After I had finished I ventured out into the main room where all the machines were. I got myself set up to do some preacher curls. On the far wall lay a series of racquetball courts, frequented by hairy, heavyset men. A group of them had just finished a game and were headed my way. Drenched in sweat, I could smell their sickeningly ripe bodies. I would call them the “Sasquatch Gang.” Of course they paused right where I was working, deep in conversation about the latest sports whatever. They all donned matching white sweatbands, not that they worked. I had 2 more sets to complete. Thankfully just in time, Miss #1 Gym Hottie strutted out of the cardio room glistening in her revealing hot pink workout ensemble. She began doing stretches in the corner, mostly bent over with her ass facing us. The men had stopped mid-sentence and couldn’t seem to remember what they were talking about. They shuffled away so they could get a better look. I happily inhaled the fresh Sasquatch-free air.

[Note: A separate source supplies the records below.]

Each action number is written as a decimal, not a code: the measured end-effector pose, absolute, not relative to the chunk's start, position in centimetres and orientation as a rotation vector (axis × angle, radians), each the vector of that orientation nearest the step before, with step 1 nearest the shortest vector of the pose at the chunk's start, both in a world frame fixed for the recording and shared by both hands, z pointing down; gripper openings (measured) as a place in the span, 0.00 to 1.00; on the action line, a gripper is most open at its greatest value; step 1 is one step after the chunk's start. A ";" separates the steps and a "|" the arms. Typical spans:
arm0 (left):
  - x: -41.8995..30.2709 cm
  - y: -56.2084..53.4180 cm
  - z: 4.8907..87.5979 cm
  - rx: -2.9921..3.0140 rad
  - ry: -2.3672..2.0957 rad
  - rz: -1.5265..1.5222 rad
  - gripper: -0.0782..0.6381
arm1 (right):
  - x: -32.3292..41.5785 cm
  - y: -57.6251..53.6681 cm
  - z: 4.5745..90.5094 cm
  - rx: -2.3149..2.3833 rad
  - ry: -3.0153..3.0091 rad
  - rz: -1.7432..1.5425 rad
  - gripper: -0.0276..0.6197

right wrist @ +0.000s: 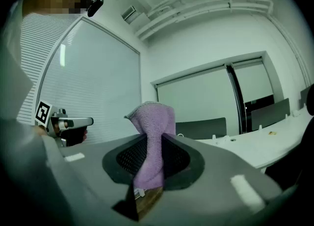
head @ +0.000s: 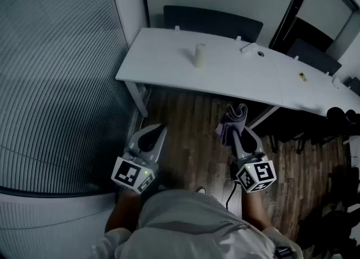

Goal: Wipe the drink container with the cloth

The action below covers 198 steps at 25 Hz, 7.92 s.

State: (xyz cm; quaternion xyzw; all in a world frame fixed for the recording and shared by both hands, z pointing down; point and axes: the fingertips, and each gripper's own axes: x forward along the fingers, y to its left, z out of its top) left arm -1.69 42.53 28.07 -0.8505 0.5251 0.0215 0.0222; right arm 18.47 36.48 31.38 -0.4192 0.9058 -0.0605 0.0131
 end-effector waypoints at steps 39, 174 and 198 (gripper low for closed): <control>-14.0 44.1 31.7 -2.736 1.554 0.029 0.11 | 6.4 39.3 35.8 -1.359 2.785 -0.330 0.18; -1.0 -23.3 50.6 -2.975 0.865 -1.238 0.20 | -1.0 -14.9 60.2 -1.110 2.273 -1.820 0.18; -0.7 -23.8 50.5 -2.990 0.860 -1.228 0.20 | 2.3 -20.7 59.9 -1.236 2.104 -1.683 0.18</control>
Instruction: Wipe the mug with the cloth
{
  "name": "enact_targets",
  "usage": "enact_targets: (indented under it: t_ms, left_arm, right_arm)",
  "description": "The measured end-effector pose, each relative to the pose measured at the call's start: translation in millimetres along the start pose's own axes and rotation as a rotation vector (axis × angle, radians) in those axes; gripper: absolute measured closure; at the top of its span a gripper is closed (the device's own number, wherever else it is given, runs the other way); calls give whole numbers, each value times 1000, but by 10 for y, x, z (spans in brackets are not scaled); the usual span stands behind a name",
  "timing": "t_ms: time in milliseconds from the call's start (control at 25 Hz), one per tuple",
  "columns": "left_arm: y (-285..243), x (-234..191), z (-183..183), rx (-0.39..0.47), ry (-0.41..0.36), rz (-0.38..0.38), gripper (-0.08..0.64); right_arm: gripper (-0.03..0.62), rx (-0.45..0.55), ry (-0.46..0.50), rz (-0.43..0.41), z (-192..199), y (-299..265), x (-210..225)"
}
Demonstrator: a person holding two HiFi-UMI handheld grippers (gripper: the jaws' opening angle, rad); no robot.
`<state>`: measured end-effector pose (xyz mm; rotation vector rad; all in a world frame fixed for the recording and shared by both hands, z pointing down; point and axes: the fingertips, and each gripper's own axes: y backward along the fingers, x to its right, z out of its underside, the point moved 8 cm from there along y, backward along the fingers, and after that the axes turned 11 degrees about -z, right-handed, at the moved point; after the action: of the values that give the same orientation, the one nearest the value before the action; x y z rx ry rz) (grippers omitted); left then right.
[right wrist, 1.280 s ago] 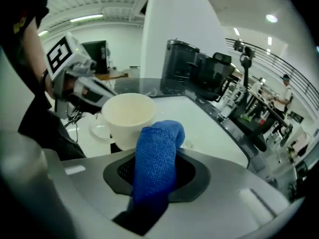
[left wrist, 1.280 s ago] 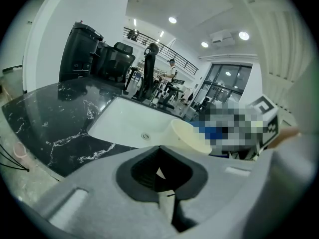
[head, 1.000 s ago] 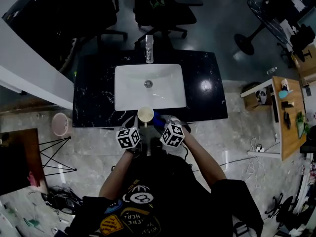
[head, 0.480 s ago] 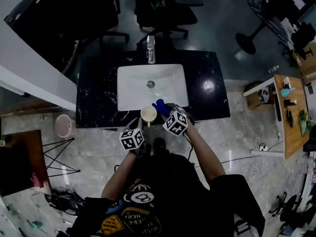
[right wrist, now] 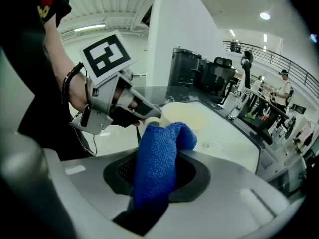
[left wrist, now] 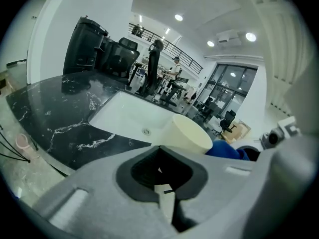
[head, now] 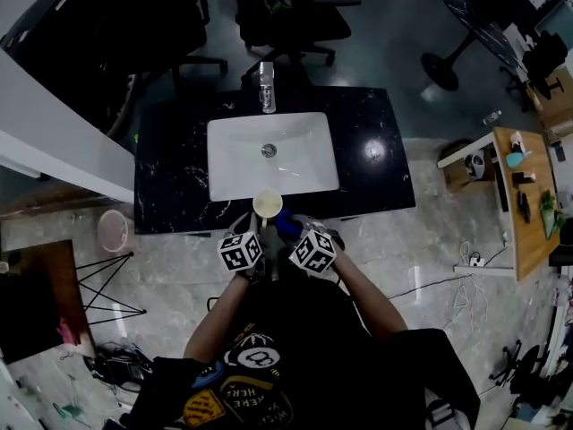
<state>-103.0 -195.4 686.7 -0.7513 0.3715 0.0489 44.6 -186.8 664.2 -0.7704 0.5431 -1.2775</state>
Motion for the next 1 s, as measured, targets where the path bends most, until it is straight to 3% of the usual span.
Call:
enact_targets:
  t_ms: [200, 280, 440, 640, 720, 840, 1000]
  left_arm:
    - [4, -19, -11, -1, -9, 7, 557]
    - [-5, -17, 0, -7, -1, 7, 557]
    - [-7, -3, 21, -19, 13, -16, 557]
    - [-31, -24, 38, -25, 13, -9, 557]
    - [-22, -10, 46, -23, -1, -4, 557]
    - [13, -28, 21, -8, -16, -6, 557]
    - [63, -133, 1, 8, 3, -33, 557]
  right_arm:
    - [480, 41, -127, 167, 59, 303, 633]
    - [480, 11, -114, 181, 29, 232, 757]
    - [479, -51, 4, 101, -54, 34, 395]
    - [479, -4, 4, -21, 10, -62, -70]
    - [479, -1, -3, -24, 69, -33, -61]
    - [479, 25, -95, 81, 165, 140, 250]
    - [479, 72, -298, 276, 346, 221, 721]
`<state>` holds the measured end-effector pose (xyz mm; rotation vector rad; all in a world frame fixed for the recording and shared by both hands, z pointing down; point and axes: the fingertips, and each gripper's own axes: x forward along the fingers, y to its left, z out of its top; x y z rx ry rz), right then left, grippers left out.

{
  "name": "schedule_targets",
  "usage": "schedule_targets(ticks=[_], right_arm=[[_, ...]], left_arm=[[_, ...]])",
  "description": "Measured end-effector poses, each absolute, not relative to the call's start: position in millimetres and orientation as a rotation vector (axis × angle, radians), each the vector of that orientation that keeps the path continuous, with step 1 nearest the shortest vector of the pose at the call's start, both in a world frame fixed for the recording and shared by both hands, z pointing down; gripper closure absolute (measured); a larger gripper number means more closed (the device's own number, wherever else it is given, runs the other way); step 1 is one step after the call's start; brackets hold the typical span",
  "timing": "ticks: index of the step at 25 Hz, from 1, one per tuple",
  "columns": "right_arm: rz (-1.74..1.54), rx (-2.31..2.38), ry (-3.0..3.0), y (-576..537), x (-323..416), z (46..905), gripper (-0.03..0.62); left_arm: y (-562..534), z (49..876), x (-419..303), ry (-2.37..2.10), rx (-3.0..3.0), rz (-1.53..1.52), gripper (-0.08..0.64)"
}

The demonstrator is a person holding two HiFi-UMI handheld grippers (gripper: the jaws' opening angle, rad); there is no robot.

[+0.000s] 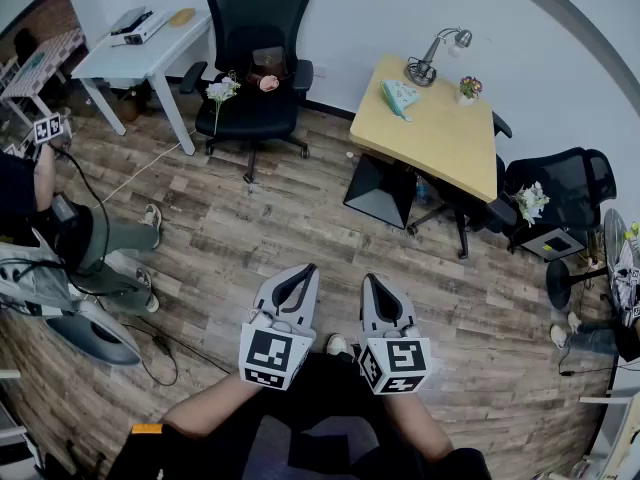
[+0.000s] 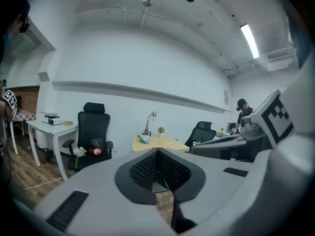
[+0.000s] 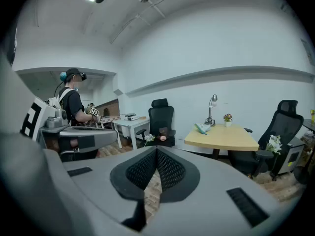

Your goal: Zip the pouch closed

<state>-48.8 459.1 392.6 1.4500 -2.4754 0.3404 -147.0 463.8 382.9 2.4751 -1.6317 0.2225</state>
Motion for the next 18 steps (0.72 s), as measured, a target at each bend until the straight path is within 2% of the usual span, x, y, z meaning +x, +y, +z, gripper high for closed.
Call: schedule_targets(ticks=[18], right_arm=[[0.356,1.395,-2.502,481.4,-98.7,391.9,0.578]], left_arm=[[486.9,386.6,-192.1,-1.649,2.431,0.14,0.549]])
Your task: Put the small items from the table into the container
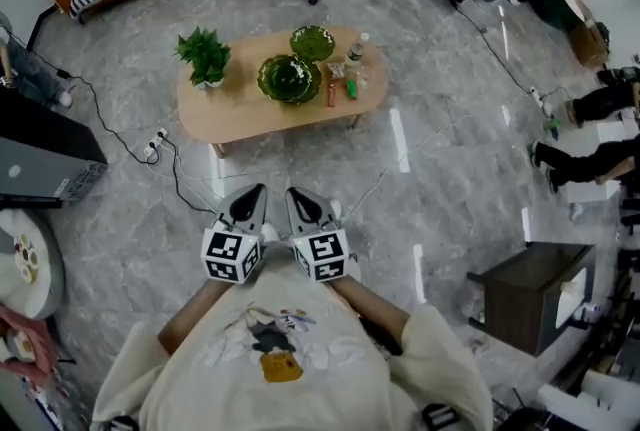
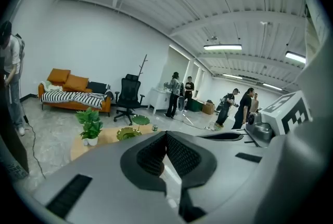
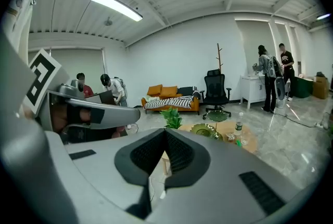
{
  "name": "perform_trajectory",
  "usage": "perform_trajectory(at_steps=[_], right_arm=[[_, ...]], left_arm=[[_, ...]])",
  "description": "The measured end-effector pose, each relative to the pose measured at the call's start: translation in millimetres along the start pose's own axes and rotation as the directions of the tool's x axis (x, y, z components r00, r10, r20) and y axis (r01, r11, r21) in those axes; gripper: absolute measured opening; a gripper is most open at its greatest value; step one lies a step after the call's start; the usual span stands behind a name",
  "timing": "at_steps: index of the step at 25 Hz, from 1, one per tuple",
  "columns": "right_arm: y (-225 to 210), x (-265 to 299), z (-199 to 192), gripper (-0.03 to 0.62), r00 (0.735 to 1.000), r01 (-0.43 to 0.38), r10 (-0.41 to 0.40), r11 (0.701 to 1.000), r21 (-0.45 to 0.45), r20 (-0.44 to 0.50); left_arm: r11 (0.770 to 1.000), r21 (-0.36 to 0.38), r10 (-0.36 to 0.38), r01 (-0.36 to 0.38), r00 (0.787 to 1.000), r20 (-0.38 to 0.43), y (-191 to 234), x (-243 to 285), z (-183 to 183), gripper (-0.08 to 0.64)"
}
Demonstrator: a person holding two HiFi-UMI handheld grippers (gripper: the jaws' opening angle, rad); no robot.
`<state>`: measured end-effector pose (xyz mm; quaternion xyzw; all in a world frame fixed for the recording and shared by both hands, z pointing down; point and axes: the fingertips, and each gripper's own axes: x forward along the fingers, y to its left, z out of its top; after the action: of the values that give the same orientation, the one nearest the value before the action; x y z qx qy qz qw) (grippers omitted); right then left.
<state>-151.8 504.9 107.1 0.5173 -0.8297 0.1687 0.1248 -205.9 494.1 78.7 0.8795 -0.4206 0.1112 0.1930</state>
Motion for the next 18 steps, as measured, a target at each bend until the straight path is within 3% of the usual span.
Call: perform_trajectory(at_steps=[18], right_arm=[[-7.1,8.2,-10.4,0.005,0.999,0.045,-0.043,0.996,0.075,-0.023]], left_arm=[[0.998,-0.045,-0.038,0.038,0.999,-0.014,10.1,9.4,-4.4,0.008]])
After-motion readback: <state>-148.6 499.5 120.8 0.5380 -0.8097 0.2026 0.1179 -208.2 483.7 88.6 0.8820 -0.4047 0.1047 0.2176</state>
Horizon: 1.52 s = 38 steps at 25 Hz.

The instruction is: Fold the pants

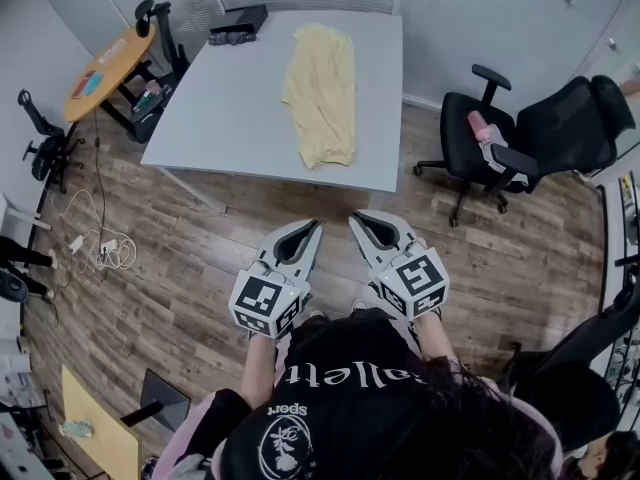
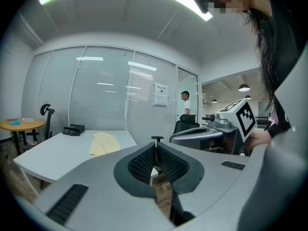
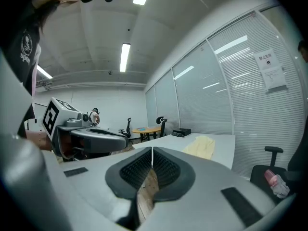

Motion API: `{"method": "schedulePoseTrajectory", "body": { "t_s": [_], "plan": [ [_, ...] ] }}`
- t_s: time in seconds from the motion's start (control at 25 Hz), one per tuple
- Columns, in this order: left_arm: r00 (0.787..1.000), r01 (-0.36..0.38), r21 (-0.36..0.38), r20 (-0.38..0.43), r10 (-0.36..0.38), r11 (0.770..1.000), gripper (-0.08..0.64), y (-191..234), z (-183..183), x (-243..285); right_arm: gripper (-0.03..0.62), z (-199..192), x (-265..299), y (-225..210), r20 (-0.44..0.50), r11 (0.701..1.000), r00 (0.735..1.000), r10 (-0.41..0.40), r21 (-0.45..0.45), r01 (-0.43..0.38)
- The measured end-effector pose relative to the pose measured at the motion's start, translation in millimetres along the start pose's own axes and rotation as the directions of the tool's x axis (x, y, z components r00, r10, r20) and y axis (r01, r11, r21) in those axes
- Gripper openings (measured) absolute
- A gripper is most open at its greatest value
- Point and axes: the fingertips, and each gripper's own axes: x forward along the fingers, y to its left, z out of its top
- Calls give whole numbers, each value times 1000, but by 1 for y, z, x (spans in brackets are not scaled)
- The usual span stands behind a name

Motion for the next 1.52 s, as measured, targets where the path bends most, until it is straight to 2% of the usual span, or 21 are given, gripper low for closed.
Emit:
{"method": "schedulePoseTrajectory", "body": {
  "t_s": [0.48,0.84,1.2,1.52],
  "plan": [
    [997,-57,-14,-53,56,998,34,-20,-17,17,26,-24,-3,-15,-29,995,995,97,32,-96],
    [991,-95,-7,-98,94,995,34,-9,-27,22,26,-35,15,-16,-41,987,987,154,58,-151],
    [991,-76,-16,-111,74,997,34,27,-29,40,26,-35,46,-44,-56,992,993,104,75,-100],
    [993,-38,-12,-112,36,999,34,94,-21,71,28,-27,102,-75,-88,997,995,38,75,-32]
  ]
}}
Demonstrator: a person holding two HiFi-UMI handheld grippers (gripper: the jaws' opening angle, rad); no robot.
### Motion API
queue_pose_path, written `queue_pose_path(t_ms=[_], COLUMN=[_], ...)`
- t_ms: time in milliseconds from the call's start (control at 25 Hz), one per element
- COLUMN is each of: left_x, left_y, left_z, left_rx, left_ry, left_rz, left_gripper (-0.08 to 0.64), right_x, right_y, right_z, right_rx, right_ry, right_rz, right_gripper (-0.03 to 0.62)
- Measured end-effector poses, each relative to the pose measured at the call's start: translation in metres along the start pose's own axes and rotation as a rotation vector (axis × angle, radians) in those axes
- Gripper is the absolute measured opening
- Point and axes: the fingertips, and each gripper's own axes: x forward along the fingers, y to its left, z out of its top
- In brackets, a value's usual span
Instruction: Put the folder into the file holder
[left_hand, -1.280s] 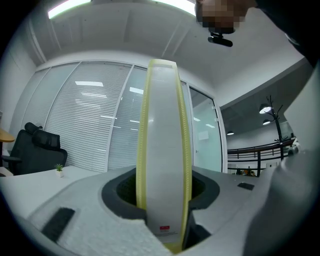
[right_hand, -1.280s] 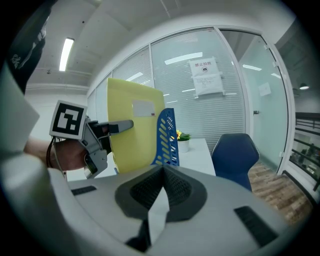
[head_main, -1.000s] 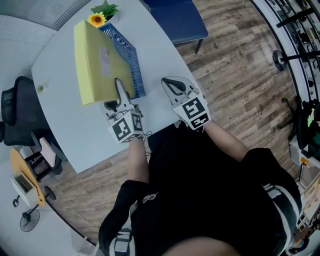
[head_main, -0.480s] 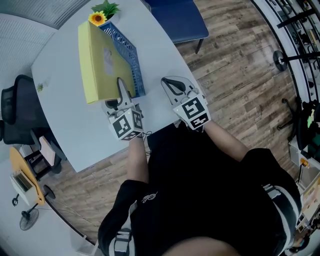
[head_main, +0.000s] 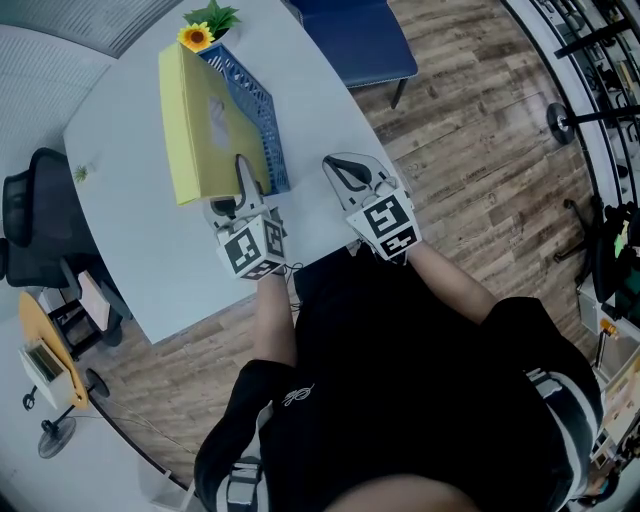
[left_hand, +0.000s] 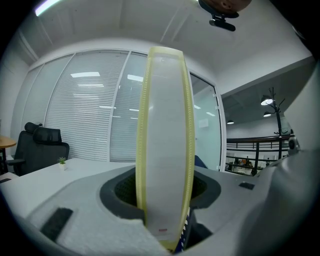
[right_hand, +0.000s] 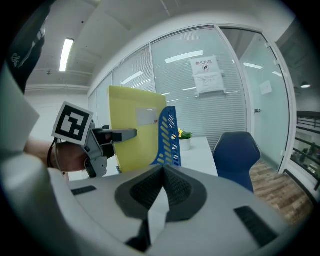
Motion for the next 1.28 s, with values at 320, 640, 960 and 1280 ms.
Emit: queue_pose_path(t_ms=[320,640,960,1280], left_x=[0.000,-0.005,-0.014,-0.030], left_y=[0.000,-0.004,-0.004,-0.006], left_z=[-0.015,-0.021,-0.023,-0.030], left_rx=[-0.017,-0.012,-0.021,-0.015], left_ry=[0.064,0.084,0.095,0.122], left_rz=[0.005,0.015,0.040,0.063], left_gripper=[0.219,0.226,0.233,0.245], right_x=[0.000,-0.008,-0.015,-0.024], right_y=[0.003,0.000,0.003,0.006], right_z=[-0.001,-0.007,-0.011,-0.014], right_rx=[-0.003,0.001,0.000,-0.001], right_ry=[0.002,0.007,0.009,0.008], right_rz=[0.015,0.014,0.034,0.055], right_gripper=[0.005,0.005,0.005,0.005])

I finally proceeded back to the weights room where I grabbed a mat to finish off with some abdominal exercises. I lay on my back with one of those large stability balls between my feet. I crunched, lifting my feet and hands up and exchanging the ball between my feet and hands, then stretching out flat again with the ball now in my hands. I continued to do this 15 times, passing the ball back and forth between my hands and feet. I’ve always found the ball exchange to be a very challenging exercise. In fact it was so challenging this time that a lovely toot escaped by accident. Sounded just like a powerful duck quack. Alarmed and red-faced, I glanced around to see if the 2 guys in the room with me had heard. Luckily for me, they had their headphones on and did not appear to have noticed. Whew.

I look forward to more people-watching next time, and hopefully no more quack-attacks.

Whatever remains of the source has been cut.